そんなG大阪の守備力が再び試されることになるのが今節である。柏とはJリーグYBCルヴァンカップを含めて今季すでに二度対戦しているが、いずれも無得点で敗戦。とりわけ、9月9日に行われたアウェイの対戦では3失点で完敗している。
当時とは異なるチーム状態だけに“三度目の正直”で勝ち切りたいG大阪ではあるが、警戒すべきはやはり現在22得点で得点ランクのトップを独走するオルンガの存在だ。2試合いずれもオルンガに決勝ゴールを許しているが、彼と同時に対策が必要なのは江坂 任だ。G大阪の良さを消しつつ、アウェイの対戦では2得点も叩き出している江坂に対しては注意が必要になるだろう。

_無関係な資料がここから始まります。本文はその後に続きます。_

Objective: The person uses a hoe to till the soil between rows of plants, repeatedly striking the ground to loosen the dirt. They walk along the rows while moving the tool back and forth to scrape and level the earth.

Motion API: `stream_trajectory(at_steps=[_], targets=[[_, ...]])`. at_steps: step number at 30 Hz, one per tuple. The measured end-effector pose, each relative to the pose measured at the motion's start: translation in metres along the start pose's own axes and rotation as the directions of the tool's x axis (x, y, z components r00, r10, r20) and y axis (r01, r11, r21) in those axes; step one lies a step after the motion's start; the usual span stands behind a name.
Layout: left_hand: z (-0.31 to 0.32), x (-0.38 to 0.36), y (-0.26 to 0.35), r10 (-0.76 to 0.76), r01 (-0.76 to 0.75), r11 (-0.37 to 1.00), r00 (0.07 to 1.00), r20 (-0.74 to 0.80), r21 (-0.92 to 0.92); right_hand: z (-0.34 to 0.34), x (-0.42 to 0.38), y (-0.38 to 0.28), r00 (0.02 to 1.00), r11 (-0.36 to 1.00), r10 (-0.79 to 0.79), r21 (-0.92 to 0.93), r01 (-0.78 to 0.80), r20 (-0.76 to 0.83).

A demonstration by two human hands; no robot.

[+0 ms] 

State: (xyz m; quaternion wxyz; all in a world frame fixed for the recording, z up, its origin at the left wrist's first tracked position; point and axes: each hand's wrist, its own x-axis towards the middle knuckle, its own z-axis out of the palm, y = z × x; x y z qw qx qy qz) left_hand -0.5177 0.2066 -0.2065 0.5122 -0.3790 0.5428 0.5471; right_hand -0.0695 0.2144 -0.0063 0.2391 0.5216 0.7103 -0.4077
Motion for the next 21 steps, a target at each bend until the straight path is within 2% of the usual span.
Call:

一方の柏は前節、湘南に2-3で敗れ、10月の公式戦で初めて黒星を喫している。リーグ戦では8位の柏だが、11月7日にはルヴァンカップの決勝戦を控えている。柏にとっては二度目となる昇格即タイトルを実現するためにも、湘南に敗れたイヤな流れを払しょくしたいG大阪戦になる。
G大阪とは対照的に“二度あることは三度ある”を目指す柏だが、昌子 源やキム ヨングォンら日韓代表クラスのCBとのマッチアップは必見。オルンガにとっても相性が良い相手だけに、3戦連発を目指してくるはずだ。
G大阪の堅守か、柏の破壊力か――。ゴール前の攻防から目が離せない一戦となる。